В конечном итоге Венеция дорого заплатила за свою гордыню, и в марте 1280 года Джакопо Контарини вышел в отставку – или, если точнее, его отправили на пенсию.

Преемник Контарини, Джованни Дандоло, представляет собой одну сплошную загадку. Несмотря на знаменитое имя, никто ничего не сообщает о его прошлом, за исключением того, что он много воевал и на момент выборов находился за границей.

Джованни Дандоло, 48-й венецианский дож, правил девять лет и умер 2 ноября 1289 года, оставив в память о себе золотой дукат, впервые выпущенный в обращение в 1284 году.
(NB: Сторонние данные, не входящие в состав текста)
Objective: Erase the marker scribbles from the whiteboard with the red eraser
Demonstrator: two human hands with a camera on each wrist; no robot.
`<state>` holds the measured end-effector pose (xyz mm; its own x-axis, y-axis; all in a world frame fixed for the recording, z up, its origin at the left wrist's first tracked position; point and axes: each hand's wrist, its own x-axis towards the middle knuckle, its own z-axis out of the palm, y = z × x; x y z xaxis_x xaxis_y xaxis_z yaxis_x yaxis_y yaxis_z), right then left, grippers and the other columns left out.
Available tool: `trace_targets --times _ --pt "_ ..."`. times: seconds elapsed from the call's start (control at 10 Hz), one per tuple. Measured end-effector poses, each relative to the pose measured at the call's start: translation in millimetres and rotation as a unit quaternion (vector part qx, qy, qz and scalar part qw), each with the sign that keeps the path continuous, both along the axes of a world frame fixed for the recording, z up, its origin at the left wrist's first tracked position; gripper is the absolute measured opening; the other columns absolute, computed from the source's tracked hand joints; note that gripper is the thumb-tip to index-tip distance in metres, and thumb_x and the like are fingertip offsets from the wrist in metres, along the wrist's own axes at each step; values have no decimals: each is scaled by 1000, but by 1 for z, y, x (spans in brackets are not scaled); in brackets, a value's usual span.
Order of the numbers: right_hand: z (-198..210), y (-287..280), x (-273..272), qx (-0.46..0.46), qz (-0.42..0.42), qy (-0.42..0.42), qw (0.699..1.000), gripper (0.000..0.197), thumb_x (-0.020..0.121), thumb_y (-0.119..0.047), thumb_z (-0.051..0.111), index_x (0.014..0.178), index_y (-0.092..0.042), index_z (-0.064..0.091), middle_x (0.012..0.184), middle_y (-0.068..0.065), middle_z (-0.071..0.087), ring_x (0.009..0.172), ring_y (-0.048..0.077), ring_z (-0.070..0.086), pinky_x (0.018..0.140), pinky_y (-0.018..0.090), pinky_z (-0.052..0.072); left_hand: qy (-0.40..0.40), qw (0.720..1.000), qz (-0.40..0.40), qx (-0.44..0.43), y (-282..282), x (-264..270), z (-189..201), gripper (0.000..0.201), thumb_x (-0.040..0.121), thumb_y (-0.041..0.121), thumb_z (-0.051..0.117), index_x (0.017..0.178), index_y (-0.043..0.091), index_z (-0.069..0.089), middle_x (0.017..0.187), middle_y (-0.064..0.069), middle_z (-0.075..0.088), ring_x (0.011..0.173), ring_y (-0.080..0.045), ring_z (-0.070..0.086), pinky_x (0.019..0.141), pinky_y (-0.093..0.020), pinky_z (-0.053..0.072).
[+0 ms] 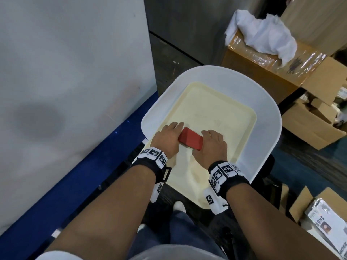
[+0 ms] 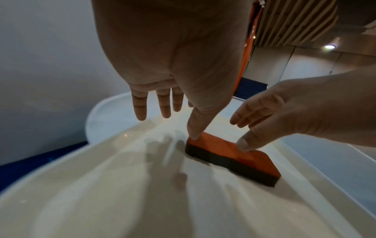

В «Истории Венецианской республики» Джона Норвича читаем: «Но как бы ярко ни сияли его дукаты, глаза венецианцев они не ослепили: те видели, что прошедшие двадцать лет не были для них удачными. Венецианцы потерпели несколько поражений на суше и на море, потеряли много кораблей и людей. Им довелось в бессилии наблюдать, как враг подошел к самой лагуне. <…> Главная колония, Крит, снова бунтовала. Венеция пострадала от церковного отлучения, от ужасов землетрясения и наводнения, и, хотя преемник папы Мартина в 1285 году снял отлучение и последствия, вызванные природными катаклизмами, были в значительной степени устранены, надежд на лучшие времена венецианцы не питали»{406}.

В результате правление Джованни Дандоло спровоцировало массовые протесты в городе. Площадь Святого Марка закипела шумными выступлениями в поддержку конкурирующего семейства Тьеполо, которое якобы поддерживало демократические традиции республики. Таким образом, Джакомо Тьеполо, сын 46-го дожа Лоренцо Тьеполо, невольно оказался в положении вождя республиканцев.

Очередной Тьеполо, как утверждает Джон Норвич, «мог бы стать отличным дожем. Однако у него имелось два крупных недостатка. Во-первых, что парадоксально, он был востребован народом. Если бы он унаследовал пост, даже в результате установленного выборного процесса, люди сделали бы вывод, что их манифестация достигла цели, и стали бы выдвигать другие требования и далее пытаться повлиять на политическую ситуацию. Осторожные советники не хотели открывать толпе такую возможность: это стало бы угрозой для всей выборной системы. К счастью для них, имелось и другое возражение против кандидатуры Тьеполо, и его сторонникам трудно было бы это оспорить: он был сыном и внуком бывших дожей. Возобладал традиционный страх перед наследственной монархией. Тот факт, что его семья была старинной и высокопоставленной, одной из case vecchie (старых домов. – С. Н.), только усилил потенциальный риск»{407}.

Джон Норвич констатирует: «За шестьдесят лет три дожа Тьеполо – явный перебор. С этим, кажется, был согласен и сам Джакомо. Чтобы не порождать дальнейшие разногласия, он удалился на свою виллу на материке»{408}.

А потом имела место попытка государственного переворота, и инициатором ее стал Бьямонте Тьеполо, родственник того самого Джакомо Тьеполо, «который был выдвинут демократическими слоями населения Венеции на пост дожа в 1289 году, но был побежден ставленником патрициата – Пьетро Градениго»{409}.

Таким образом, с Тьеполо было покончено, и 25 ноября того же года 49-м венецианским дожем стал Пьетро Градениго.

А Венеция тем временем всё быстрее клонилась к упадку.